**GOAL OF THE EXERCISE**
The data must be given again exactly as written, with all images omitted.

**INFORMATION SUPPLIED**

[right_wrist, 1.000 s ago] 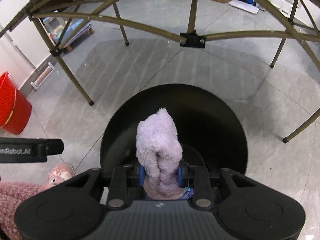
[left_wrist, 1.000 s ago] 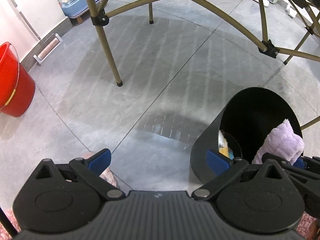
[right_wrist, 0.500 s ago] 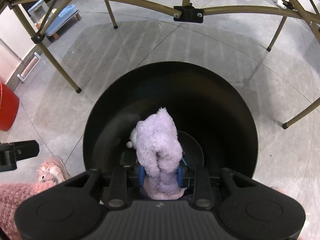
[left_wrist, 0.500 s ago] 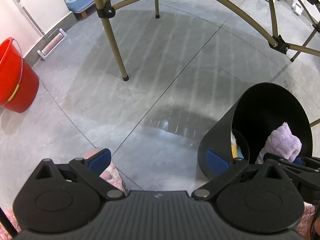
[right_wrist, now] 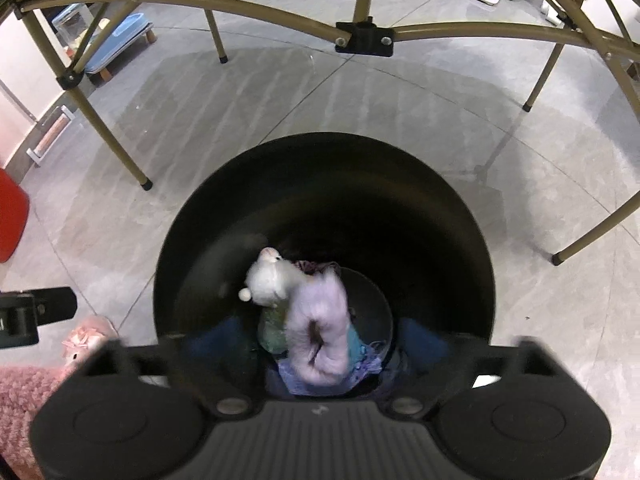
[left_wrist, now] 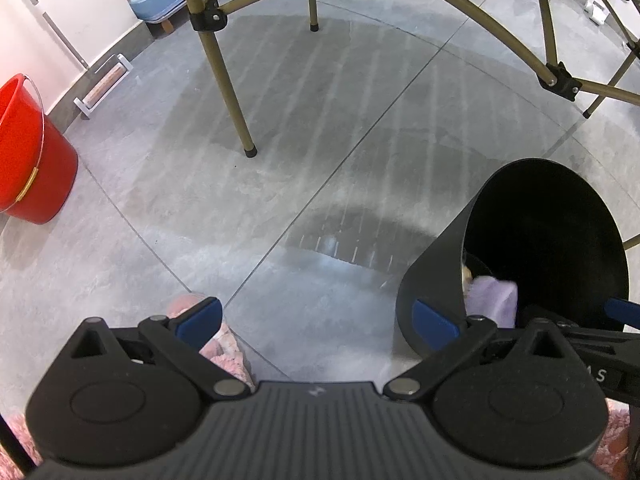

**RESPONSE TO THIS EXERCISE**
[right_wrist, 1.000 s ago] 
[left_wrist, 1.000 s ago] 
[right_wrist, 0.500 s ago] 
[left_wrist, 0.500 s ago] 
[right_wrist, now] 
[left_wrist, now] 

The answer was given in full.